- Developer: Panic
- Stable release: 5.11.5 / February 12, 2026; 48 days ago
- Operating system: macOS
- Type: File transfer tool
- License: Proprietary
- Website: www.panic.com/transmit

= Transmit (file transfer tool) =

macOS file transfer application

Transmit is a file transfer client program for macOS developed by Panic Inc. Transmit is trialware; after a seven-day trial period, the product can only be used for seven-minute sessions until it is purchased. Transmit was originally built as an FTP client but now supports a number of protocols including SFTP, WebDAV, and Amazon S3 and cloud services including Google Drive, Dropbox, and OneDrive.

The app was called "Transit" at introduction in 1998, but had to be changed due to a conflict with an existing product. Transmit was originally developed for Classic Mac OS, but that version has been discontinued and made freeware.

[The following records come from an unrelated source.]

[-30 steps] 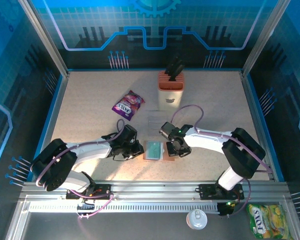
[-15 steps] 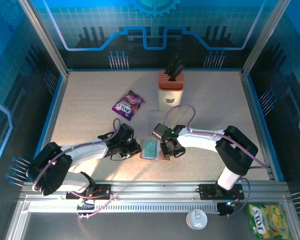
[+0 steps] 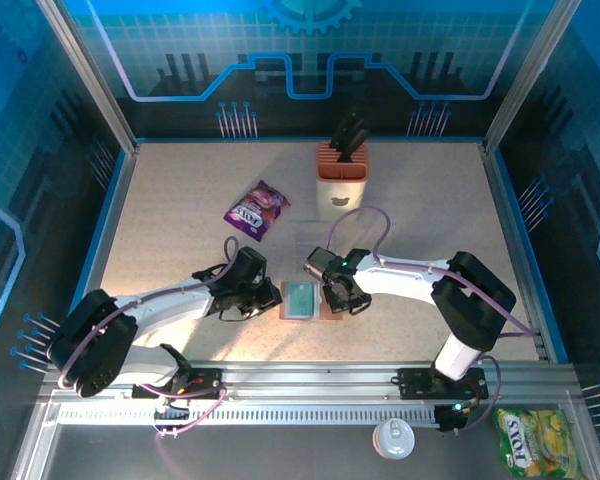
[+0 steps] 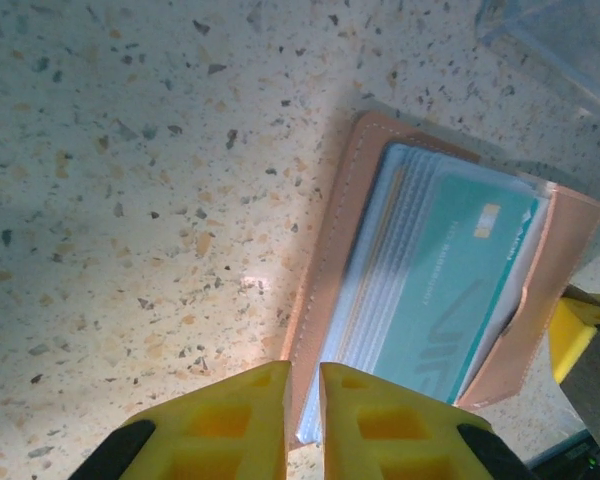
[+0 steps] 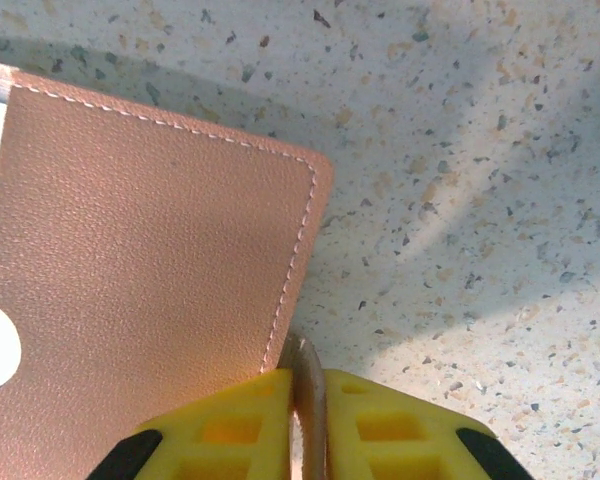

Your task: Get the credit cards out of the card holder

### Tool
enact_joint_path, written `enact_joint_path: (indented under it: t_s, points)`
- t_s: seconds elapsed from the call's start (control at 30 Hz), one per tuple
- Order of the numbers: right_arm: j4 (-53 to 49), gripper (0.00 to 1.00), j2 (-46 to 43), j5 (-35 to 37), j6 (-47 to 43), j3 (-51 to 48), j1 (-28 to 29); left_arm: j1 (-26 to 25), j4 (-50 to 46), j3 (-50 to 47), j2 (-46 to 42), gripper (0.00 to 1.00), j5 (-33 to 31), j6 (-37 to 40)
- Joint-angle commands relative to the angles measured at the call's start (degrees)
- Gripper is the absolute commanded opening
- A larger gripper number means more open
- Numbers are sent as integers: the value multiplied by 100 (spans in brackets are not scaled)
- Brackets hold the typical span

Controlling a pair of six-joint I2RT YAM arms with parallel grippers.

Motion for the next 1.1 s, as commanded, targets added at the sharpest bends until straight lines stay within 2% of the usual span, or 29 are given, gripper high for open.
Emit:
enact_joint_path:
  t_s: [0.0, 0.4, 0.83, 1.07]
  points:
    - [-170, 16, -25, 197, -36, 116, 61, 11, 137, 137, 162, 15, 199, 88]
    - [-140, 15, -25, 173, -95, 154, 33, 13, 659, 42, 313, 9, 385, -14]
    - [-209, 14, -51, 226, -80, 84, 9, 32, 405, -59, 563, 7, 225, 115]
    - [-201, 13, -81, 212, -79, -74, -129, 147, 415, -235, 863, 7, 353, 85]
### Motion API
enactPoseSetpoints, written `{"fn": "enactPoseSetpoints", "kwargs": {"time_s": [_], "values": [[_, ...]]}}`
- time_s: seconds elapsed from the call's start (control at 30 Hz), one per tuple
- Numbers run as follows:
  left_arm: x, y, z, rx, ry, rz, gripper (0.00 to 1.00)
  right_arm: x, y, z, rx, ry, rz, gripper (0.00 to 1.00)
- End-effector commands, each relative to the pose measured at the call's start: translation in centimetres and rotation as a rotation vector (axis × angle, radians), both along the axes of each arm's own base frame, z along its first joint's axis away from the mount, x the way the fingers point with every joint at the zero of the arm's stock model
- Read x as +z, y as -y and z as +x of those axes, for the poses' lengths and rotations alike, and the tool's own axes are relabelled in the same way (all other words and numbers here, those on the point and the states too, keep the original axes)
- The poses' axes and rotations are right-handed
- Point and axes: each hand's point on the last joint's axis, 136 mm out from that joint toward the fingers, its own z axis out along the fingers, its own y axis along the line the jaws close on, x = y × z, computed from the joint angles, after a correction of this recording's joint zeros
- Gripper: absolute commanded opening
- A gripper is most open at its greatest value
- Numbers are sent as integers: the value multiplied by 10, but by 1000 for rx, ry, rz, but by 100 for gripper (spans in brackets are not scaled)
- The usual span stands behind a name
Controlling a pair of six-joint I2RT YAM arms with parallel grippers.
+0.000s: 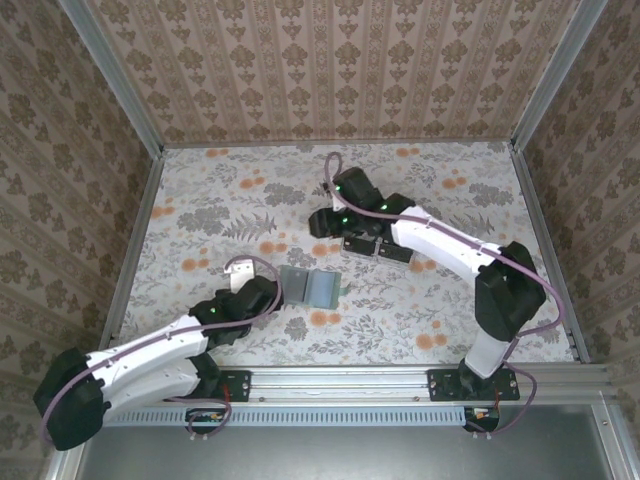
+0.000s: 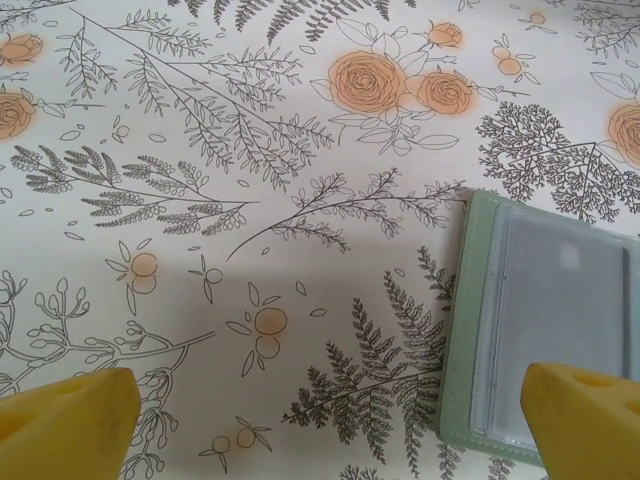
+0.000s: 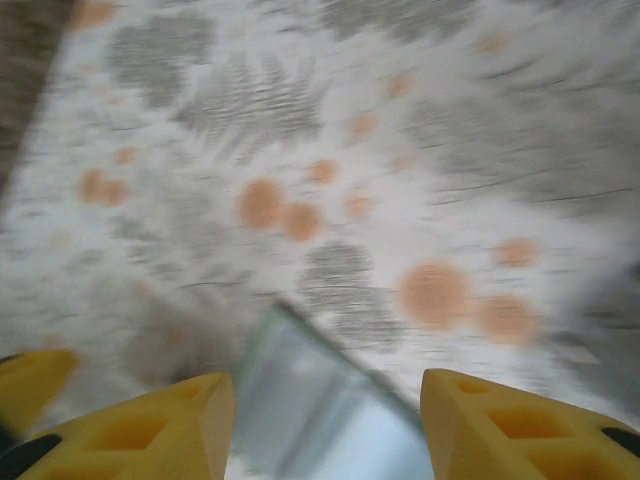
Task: Put the credit cards into the card holder
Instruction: Flip over the card slot on the card holder, then pick up the credit card from the storage box.
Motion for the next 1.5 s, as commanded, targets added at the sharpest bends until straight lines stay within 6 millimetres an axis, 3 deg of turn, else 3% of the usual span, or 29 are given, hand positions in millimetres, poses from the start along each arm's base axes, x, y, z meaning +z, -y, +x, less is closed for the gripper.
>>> {"fn": "enactPoseSetpoints", "kwargs": {"time_s": [0.0,0.1,0.3,0.5,1.07,1.47], "values": [[17,10,10,-28,26,-2,100,-28,61,-10,46,-4,-370,53],[28,13,18,-59,64,40,100,-36,78,-7,65,-6,-469,53],[42,6,28,-31,109,88,100,-54,86,-1,100,-25,-578,52],[39,3,30,1,73,34,100,-72,89,3,132,-41,-642,50],[33,8,33,-7,23,-21,100,-100,85,19,181,-42,-726,49],[30,8,33,-4,20,-36,100,-106,82,10,230,-59,-760,43]]}}
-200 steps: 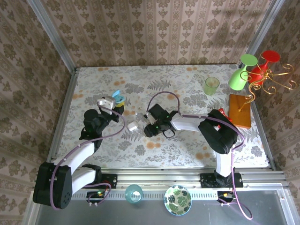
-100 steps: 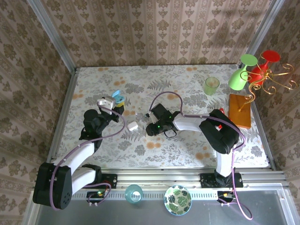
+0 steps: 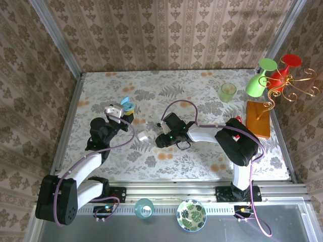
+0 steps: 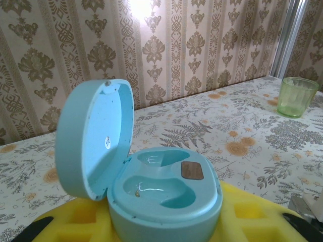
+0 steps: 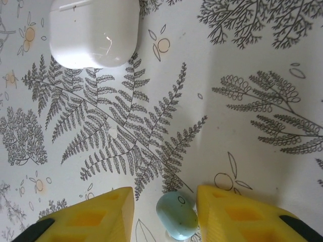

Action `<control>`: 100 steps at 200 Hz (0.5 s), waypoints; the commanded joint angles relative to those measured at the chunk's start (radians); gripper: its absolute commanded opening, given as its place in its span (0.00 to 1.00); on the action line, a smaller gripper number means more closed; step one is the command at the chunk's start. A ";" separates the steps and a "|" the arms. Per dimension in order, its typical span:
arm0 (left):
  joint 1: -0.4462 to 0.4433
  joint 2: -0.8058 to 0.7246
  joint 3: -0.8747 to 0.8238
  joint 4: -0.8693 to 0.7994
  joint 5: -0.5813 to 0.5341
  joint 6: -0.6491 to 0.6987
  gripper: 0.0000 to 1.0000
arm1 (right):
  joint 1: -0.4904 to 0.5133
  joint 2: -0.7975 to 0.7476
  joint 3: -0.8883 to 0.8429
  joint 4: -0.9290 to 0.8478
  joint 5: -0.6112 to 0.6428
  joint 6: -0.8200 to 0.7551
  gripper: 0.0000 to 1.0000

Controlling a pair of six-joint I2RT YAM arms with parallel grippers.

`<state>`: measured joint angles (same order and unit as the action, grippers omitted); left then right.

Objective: Insert wireless bluetooth earbuds into charging case

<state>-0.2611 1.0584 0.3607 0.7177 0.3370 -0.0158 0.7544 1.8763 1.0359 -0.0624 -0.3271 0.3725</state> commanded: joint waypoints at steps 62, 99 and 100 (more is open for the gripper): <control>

Transmit for iOS was released in 2014 but removed and retired from the Apple app store in 2018.

== History ==

On February 16, 2005, Transmit 3 was released. The app was previewed to attendees of Macworld Expo the month prior in January 2005.

On April 27, 2010, Transmit 4 was released. The app was almost completely rewritten, had a brand new interface, over 45 new features, and was up to 25 times faster. Transmit 4 supported iDisk and the former Dashboard. It also introduced the ability to mount servers as disks in Finder, but this feature was later removed in Transmit 5.6.

On June 10, 2016, Panic began beta testing Transmit 5, touting improved performance and new features. Transmit 5 was released the following year on July 18, 2017.

== Awards ==

Transmit is the recipient of a number of awards, including:
- Apple Design Award, 2005 for "best Mac OS X Tiger technology adoption, for its use of features like Automator, Mac sync, Spotlight, Dashboard and more."